A friend’s son, high school age, had (and maybe still has; haven’t asked recently) cognitive/memory dysfunction after a case of COVID-19. No pneumonia. Bad enough to interfere with school work.
emmyelle
I guess another response to these findings would be: Wow, reading scores dropped due to circumstances. Let’s make some plans for helping these students over the next year.
Bill Hicks
Thank you David, I still think closing schools was a cause of the phenomenon mostly because it was pretty damn obvious. Whether closing schools was a proximate, ultimate, direct, indirect etc., (I prefer indirect) cause, it was almost definitely (can’t prove things true) a cause. Causation acts at multiple levels. In my bio classes I teach about how causation can be explained at various levels from the molecular to the evolutionary and they are complementary/mutualistic. They all must be true if you are truly close to understanding. I find it hard to believe that these NAEP scores can be explained in the absence of the epidemic and closing of schools.

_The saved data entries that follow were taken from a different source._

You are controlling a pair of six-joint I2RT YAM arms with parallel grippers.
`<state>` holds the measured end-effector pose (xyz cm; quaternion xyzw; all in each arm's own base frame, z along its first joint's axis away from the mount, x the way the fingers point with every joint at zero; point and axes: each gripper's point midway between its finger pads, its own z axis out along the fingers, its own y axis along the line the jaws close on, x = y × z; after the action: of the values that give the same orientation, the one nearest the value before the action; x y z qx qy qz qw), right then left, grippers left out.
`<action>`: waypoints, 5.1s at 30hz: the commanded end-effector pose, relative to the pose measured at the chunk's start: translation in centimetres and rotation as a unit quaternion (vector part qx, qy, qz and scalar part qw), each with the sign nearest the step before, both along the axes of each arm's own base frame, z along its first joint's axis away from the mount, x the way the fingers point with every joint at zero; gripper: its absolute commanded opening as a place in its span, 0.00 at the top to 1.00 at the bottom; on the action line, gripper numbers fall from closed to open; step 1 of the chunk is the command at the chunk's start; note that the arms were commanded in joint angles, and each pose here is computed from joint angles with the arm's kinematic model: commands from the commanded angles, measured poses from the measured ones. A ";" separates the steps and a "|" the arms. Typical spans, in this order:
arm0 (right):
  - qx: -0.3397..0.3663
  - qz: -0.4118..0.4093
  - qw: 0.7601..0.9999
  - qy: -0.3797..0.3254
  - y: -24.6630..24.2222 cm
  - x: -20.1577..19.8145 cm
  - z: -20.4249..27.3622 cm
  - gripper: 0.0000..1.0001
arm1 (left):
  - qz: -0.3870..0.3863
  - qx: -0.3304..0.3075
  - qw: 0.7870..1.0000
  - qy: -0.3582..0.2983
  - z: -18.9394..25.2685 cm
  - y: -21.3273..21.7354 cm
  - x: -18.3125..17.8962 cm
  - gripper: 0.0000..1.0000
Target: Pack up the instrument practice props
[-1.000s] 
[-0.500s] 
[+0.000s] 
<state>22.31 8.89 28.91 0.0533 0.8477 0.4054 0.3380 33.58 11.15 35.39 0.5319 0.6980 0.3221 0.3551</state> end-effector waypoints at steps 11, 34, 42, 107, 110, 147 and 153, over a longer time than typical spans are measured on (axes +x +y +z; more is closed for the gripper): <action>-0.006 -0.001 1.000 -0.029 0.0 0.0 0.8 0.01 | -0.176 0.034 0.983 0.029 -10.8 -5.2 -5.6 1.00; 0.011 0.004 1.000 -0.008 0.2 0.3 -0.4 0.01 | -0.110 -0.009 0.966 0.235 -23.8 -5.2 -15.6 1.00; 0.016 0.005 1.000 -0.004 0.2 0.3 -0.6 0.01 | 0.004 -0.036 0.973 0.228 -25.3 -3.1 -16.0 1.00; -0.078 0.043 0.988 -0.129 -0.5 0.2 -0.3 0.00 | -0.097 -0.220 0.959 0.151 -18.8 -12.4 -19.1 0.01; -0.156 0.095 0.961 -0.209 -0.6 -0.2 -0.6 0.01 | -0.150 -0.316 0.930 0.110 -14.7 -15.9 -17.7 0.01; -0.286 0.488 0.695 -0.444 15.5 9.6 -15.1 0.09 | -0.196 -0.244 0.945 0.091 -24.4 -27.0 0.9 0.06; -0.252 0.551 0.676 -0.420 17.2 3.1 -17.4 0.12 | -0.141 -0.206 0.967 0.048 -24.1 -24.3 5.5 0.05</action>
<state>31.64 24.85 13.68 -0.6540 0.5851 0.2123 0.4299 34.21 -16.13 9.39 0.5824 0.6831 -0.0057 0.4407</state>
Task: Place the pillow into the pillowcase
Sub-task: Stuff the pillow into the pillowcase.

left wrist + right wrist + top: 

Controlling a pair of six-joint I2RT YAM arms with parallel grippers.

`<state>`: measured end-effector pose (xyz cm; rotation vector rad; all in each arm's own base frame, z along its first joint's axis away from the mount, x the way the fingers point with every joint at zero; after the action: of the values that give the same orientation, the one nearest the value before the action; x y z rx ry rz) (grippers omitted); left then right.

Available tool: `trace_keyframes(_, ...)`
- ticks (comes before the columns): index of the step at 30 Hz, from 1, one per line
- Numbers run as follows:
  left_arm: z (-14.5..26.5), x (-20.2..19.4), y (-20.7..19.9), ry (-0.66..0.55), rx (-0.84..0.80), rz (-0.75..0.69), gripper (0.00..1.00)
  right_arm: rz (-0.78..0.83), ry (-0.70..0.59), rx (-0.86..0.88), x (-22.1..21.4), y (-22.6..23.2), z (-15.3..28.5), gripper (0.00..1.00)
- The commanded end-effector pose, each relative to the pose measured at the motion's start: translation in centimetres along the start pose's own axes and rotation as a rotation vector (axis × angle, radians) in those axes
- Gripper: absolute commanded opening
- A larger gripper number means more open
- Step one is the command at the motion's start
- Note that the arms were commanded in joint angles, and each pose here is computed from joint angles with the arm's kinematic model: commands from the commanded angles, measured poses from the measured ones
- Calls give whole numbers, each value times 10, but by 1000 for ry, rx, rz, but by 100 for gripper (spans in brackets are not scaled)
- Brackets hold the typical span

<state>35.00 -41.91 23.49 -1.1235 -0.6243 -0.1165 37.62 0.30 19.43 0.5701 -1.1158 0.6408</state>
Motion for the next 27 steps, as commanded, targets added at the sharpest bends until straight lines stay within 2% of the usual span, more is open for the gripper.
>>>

Sorry if I am being cranky, I am probably misunderstanding you. I felt that what you wrote minimized the effect of closing schools on learning in this instance. Yesterday, in the linked post, there was a lot of scoffing about standardized test scores in the comments and I interjected that it was unwarranted. It scared me how easily even non-republicans will throw science/data on the dustbin. I am glad you have unambiguously supported NAEP data and science.
Edith
@Suzanne: This is where I am too, and I don’t think we’ll know the full answer for awhile, if ever. Take for instance, that the South experienced slightly less learning loss. They also had massively higher death rates. What part of that higher death rate is due to school closures versus lower vaccination rates versus more relaxed community standards on social distancing versus demographic and socioeconomic differences. I’m not sure how you’d ever isolate the different factors.
If I had to pick the total cultural package today, I’d go with the more school closings/lower death rate cultural package. There was about a two point difference in learning loss. I think I read the each point is nine weeks of instruction. So students in the South lost about a year and a half, and students in the Northeast lost about a year and a half. Personally, I’m ok with that half year difference if it means the difference between MA and TX death rates, and most likely difference in number of infections given that upwards of 5 percent of kids develop post infection health issues.
Part of that is that reading and math scores have risen so consistently that even with these losses, reading scores are where they were in the mid-nineties. As a late GenXer, it’s feels a little weird to have people talking about this terrible disaster of having kids be better at reading and significantly better at math than my peers and I were. To be honest, given the severity of the pandemic, I think it’s pretty good that kids on are track to have school outcomes as good or better than half of the current workforce.
oldster
@Bill Hicks:
“I still think closing schools was a cause of the phenomenon mostly because it was pretty damn obvious….”
I hope you are troubled by the data that Surowiecki points to, which constitutes a major objection to your hypothesis: places with *more* school closures had sometimes the *same* amount of learning loss, and sometimes even *less* learning loss.
That’s not how things should look if the “pretty damn obvious” causal hypothesis is true.